My opinion (as little as that means) would be that if you can sell it as adult literature, do. I never read "teen" or "YA" fantasy as a teen. I didn't discover it at all until my little sister started reading it. I jumped straight from reading books in the kids section at the age of 11 to reading Robert Jordan and Anne McCaffrey. Teens are always going to be willing to read older than they are but, as mentioned before, adults rarely like to "belittle" themselves by reading teen books.
As a college student myself, I have always found time to read. I wouldn't be able to stay sane otherwise. I need something to balance taking Aeroelasticity (I totally didn't make that course name up). I can't think of a single book off the top of my head that deals with the strange world that college is. It's like this weird in-between land where you're sort of an adult because you live by yourself, but not really because your parents are probably still helping you financially. But I guess college students don't want to read about the strange world they live in because they live in it. We usually choose the escapist route. Most college students I know read fantasy. No one wants to think about their Calc III test tomorrow. They want to pretend they're a wizard and can magically make it go away.
I've always felt like YA can incorporate ages up to 21. And I certainly think 18 should be considered YA (probably because my MC's run the ages of 18-20). I also think it has a lot to do with the setting as well as the issues the characters are facing. I view my mail characters much like young guys in the military–forced into adult situations but not quite mature enough for it. The female characters are just finishing high school and are preparing for college. But YA should definitely include characters at the age where they skirt that line between still being taken care of and stepping out on their own. Also, I'm a little burnt out on reading about YA characters in school.
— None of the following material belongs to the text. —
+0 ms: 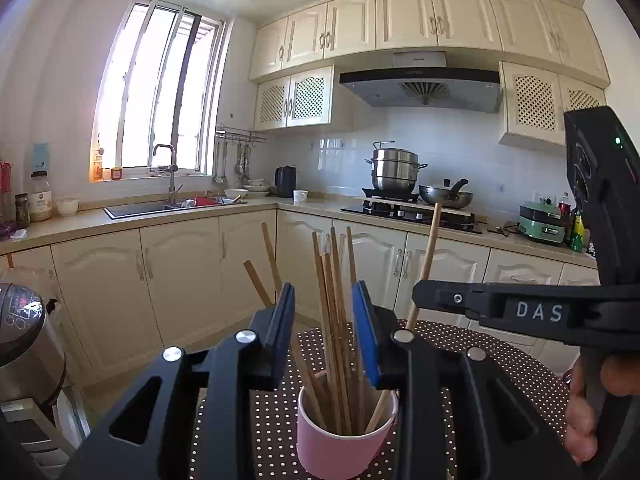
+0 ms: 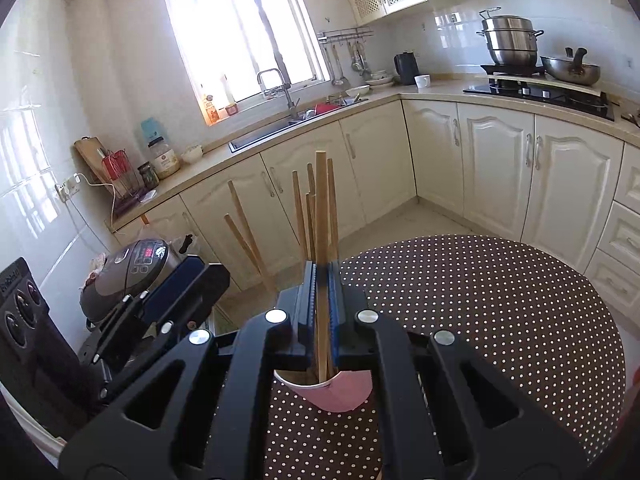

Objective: Organize utensils
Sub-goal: 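Open the left tool to release its chopstick while the right tool releases its chopstick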

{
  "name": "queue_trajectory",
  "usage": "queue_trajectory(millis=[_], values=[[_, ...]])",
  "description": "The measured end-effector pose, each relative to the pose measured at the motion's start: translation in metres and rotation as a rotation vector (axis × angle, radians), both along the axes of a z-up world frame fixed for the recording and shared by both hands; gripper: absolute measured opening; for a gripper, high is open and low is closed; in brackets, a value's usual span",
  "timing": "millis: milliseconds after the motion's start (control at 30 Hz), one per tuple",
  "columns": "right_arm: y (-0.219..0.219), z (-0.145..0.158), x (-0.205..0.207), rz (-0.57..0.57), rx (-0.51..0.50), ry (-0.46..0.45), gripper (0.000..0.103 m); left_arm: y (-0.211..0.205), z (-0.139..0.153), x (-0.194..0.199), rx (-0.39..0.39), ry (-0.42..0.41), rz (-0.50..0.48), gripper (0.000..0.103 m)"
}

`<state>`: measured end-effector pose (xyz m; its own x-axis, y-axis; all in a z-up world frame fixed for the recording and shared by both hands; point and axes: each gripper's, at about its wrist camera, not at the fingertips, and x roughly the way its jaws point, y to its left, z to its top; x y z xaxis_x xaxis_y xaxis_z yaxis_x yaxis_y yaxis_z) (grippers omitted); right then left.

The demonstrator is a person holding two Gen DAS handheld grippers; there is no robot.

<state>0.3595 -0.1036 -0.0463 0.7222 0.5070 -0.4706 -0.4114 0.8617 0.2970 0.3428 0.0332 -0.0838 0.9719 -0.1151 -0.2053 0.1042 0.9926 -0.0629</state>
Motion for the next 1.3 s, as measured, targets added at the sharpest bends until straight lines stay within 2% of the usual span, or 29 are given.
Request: queue_trajectory(millis=[567, 1000, 1100, 1167, 1233, 1300], values=[[0.007, -0.007, -0.006, 0.006, -0.01, 0.028, 0.007, 0.009, 0.007, -0.007, 0.007, 0.023, 0.032, 0.035], [0.006, 0.002, -0.02, 0.014, -0.01, 0.029, 0.008, 0.008, 0.015, -0.02, 0.023, 0.032, 0.038, 0.036], [0.004, 0.004, -0.023, 0.013, -0.014, 0.028, 0.017, 0.008, 0.016, -0.024, 0.029, 0.031, 0.04, 0.037], [0.003, 0.005, -0.026, 0.011, -0.014, 0.023, 0.034, 0.008, 0.018, -0.027, 0.029, 0.035, 0.039, 0.037], [0.002, 0.009, -0.031, 0.011, -0.014, 0.009, 0.04, 0.009, 0.019, -0.03, 0.036, 0.034, 0.042, 0.037], [0.001, 0.012, -0.034, 0.011, -0.011, 0.005, 0.04, 0.009, 0.021, -0.033, 0.042, 0.035, 0.043, 0.037]])
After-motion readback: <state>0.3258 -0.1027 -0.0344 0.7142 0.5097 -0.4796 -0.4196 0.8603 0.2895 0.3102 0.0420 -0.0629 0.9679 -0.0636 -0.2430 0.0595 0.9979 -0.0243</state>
A novel that to me did not seem to make up its mind–but is enjoyable nonetheless–is Mexican High, a debut novel by an author whose name I've forgotten. Its protagonists are all of high school age, it's set right where you'd expect it, but the goings on at said high school are about what you'd imagine in a place where the parents are too rich, important, and busy to pay any attention to their rich, spoiled-rotten teens. No school library probably would be comfortable with this book on its shelves! Nonetheless, its focus on the lives of snobbish and borderline out-of-control teens (minus much in the way of retrospective insight) makes it feel squarely YA; adult readers who don't like YA probably wouldn't care about its characters or plot. This isn't a plug, necessarily, because I felt strongly while reading it that it fell between the two stools. An interesting case of what happens if you take risky subject matter too far, yet don't take it "deep" (philosopical?) enough to be satisfying to the average adult reader.
Last year I queried a book set in my MC's sophomore year of college. It didn't have much success because "college age is hard to sell" — which I have come to very much agree with. The amount of college students who find time for leisure-reading just isn't high enough to warrant selling a lot of it, though it definitely could be argued that college-age fiction should have a shelf all its own between YA and adult. I've found it's best to aim books at the YA audiences, and those college students who do find time to read will most likely pick it up too. As Kiersten said, if you can make them in high school instead of college, it will make your life easier.
Ah – what a timely topic – as I am in the middle of my current YA WIP, PULSE, that is set in freshman year of college. I've heard these rumblings before, about YA needing to be set in high school, but I can't understand why that would be. Most younger readers typically want to read about protaganists that are older so why would that not be true of high school readers? Especially about college – such an exciting time to be looking forward to.
Well, nothing like a little challenge to make me dig in. Hopefully my wonderfully talented agent *smiles* will love it and want to break down some genre barriers with me!